An inventor who began developing prosthetic hands while studying at the University of Plymouth has been named the 2015 winner of the National UK James Dyson Award.
Joel Gibbard graduated in 2011 with a First-Class degree in BEng (Hons) Robotics, and has since developed an advanced robotic hand through his company Open Bionics.
At a fraction of the cost of conventional prosthetics, the hand can be produced in just 40 hours using ‘soft robotics’ and 3D printing.
Using this technology means an entire hand can be printed and assembled in just four manufactured parts, and be sold for under £2,000.
The low-cost robotic hands can perform the same tasks as expensive, advanced prosthetics, including individual finger movement through the use of electromyographical sensors which are stuck to the amputee's skin.
In winning the national award, Joel will receive £2,000 – which he will use in speeding up the prototyping process by purchasing a new 3D printer – and advances to the international stage of the competition. He said:
“We’ve encountered many challenges in designing our hands but the reactions of the individuals we help fuels our perseverance to bring them to market. My aim is for Open Bionics to disrupt the prosthetics industry by offering affordable prosthetics for all.”
At the conclusion of his degree course Joel, now 25 and working in Bristol, scooped three academic prizes including the Best Application of Technological Skills award.
He then spent two years working as an engineer with National Instruments, before making the bold decision to leave his job and focus upon his invention.
Sir James Dyson, globally recognised as one of the greatest living inventors and engineers, said:
“By using rapid prototyping techniques, Joel has initiated a step-change in the development of robotic limbs. Embracing a streamlined approach to manufacturing allows Joel's design to be highly efficient, giving more amputees’ access to advanced prosthetics.”
Anne Dowling, President of the Royal Academy of Engineering and national James Dyson Award judge, said:
“I am impressed by how much Open Bionics can improve lives of amputees.
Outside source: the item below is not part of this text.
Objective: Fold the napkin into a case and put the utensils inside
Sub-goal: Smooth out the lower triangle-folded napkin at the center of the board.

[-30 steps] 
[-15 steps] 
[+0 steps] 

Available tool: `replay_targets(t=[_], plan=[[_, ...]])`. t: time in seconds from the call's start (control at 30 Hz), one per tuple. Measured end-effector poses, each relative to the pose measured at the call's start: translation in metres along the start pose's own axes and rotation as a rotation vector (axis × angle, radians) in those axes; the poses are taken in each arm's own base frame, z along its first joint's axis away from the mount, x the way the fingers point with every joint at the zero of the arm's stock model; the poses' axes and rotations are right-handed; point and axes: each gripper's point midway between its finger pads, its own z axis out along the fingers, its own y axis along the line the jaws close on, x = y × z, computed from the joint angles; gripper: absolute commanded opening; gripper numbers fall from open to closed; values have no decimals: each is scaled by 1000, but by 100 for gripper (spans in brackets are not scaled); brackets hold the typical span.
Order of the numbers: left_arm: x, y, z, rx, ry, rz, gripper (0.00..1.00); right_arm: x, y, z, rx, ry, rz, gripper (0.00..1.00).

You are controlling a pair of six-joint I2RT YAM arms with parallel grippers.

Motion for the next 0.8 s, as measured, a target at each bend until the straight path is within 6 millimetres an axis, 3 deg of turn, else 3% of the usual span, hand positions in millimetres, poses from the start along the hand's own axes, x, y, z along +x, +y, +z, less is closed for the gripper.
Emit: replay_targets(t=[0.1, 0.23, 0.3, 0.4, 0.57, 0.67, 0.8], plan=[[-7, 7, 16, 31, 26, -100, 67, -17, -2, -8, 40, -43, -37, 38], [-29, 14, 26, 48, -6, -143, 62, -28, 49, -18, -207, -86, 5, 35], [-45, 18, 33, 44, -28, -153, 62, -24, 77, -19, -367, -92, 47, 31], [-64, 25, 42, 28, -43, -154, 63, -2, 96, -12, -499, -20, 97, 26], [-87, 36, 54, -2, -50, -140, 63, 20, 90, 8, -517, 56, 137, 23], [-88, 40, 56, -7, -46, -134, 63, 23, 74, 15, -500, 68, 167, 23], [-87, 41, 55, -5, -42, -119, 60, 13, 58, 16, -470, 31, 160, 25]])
By listening to the potential users, Joel is providing the functionality they want at low cost – making appropriate use of technology and 3D printing.”
Open Bionics and the UK national runners-up will progress to the next stage of the James Dyson Award – engineer shortlisting – which will see Dyson engineers whittle down 100 entries from around the world down to just 20.The results of this stage will be announced on 17 September 2015, and the international winner will be awarded £30,000 to develop their invention.